Oms. Gli Usa potrebbero rientrare a patto di avere un americano alla guida dopo la scadenza di Ghebreyesus nel 2027

Oms. Gli Usa potrebbero rientrare a patto di avere un americano alla guida dopo la scadenza di Ghebreyesus nel 2027
Il documento di proposta, secondo quanto riporta Reuters, prevede la nomina di un inviato speciale degli Stati Uniti nel 2025, che riferisca a Trump e alla Casa Bianca, per supervisionare i negoziati con l'Oms sulle potenziali riforme, prima dell'uscita prevista per l'anno prossimo. L'inviato sarebbe anche incaricato di spingere affinché un funzionario statunitense gestisca l'agenzia sanitaria globale per la prima volta nella sua storia.

L’amministrazione Trump sarebbe intenzionata a dettare le ‘sue’ regole per rientrare nell’Organizzazione mondiale della sanità (Oms). A quanto riporta Reuters, il piano Usa includerebbe un programma di profonda riforma dell’ente e, soprattutto, la nomina di un americano alla guida come direttore generale, quando il mandato di Tedros Adhanom Ghebreyesus terminerà, nel 2027.

Come noto, l’ordine esecutivo di Trump che detta l’uscita dall’Oms degli Stati Uniti è stata una delle sue prime mosse politiche dopo l’insediamento. Una decisione che, se confermata, porterà l’agenzia sanitaria globale a perdere il suo finanziatore più importante entro gennaio 2026. L’accusa lanciata all’interno dello stesso documento è quella di aver gestito male la pandemia di Covid e di essere stata indebitamente influenzata da altre nazioni. Da allora Trump ha fatto intendere che gli Stati Uniti potrebbero tornare se l’Oms fosse riformata, senza fornire dettagli su cosa ciò richiederebbe. La proposta di riforma è in discussione da prima che Trump entrasse in carica, ma non è chiaro se la sua amministrazione adotterà altre raccomandazioni, hanno affermato le fonti sentite dall’agenzia. L’amministrazione Trump “continuerà a rivedere i processi e gli enti sanitari per implementare le riforme necessarie”, ha affermato il portavoce della Casa Bianca Kush Desai in una dichiarazione a Reuters.

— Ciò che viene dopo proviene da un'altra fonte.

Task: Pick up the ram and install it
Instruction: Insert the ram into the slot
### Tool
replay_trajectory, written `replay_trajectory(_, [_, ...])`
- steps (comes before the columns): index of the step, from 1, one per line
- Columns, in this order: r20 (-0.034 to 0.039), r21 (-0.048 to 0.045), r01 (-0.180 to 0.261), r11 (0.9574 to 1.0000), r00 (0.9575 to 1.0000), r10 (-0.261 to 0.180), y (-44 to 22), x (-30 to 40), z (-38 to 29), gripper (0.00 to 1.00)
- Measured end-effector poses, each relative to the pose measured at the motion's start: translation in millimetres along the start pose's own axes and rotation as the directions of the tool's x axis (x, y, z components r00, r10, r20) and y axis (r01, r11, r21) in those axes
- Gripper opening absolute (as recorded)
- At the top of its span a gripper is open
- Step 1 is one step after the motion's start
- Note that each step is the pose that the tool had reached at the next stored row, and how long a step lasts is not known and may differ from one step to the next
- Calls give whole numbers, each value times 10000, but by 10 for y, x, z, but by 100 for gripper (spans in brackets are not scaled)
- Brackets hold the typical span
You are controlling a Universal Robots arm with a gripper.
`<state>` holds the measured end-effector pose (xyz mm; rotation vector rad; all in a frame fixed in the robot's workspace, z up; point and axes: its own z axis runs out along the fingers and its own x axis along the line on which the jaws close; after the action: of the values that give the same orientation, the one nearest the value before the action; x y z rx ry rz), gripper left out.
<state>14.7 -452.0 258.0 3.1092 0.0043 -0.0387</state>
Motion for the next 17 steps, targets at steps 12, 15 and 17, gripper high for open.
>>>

L’Oms non è riuscita a mettere in atto le riforme proposte negli ultimi due decenni, portando a un deterioramento della gestione e delle competenze scientifiche, afferma il documento, in cui si r
iconosce che lasciare l’Agenzia, però, danneggerebbe gli interessi americani. Allo stesso modo nel testo si spiega che lo stesso varrebbe per la permanenza nell’organizzazione a meno che non venga riformata. Il direttore della trasformazione dell’Oms, Soren Brostrom, ha respinto le critiche in un’intervista in cui afferma che l’agenzia ha intrapreso le riforme fondamentali fino ad oggi sotto Tedros. Ma “se gli stati membri…hanno ulteriori richieste di riforma, cercheremo di soddisfarle”, ha aggiunto.

Il documento di proposta prevede inoltre la nomina di un inviato speciale degli Stati Uniti nel 2025, che riferisca a Trump e alla Casa Bianca, per supervisionare i negoziati con l’Oms sulle potenziali riforme, prima dell’uscita prevista per l’anno prossimo. Attualmente, il coordinamento dell’Oms è gestito dal Dipartimento di Stato e dal Dipartimento della Salute e dei Servizi Umani. L’inviato sarebbe anche incaricato di spingere affinché un funzionario statunitense gestisca l’agenzia sanitaria globale per la prima volta nella sua storia. “La mancanza di leadership americana al vertice dell’Oms è stata un fattore critico nello spreco di fondi americani e nel declino dell’efficienza dell’organizzazione”, si legge nella proposta. Brostrøm ha spiegato che qualsiasi Stato membro può proporre un direttore generale e spingere per il proprio candidato. Il consiglio esecutivo dell’Oms seleziona una breve lista di candidati e colui che ottiene almeno due terzi dei voti degli Stati membri viene scelto per il ruolo.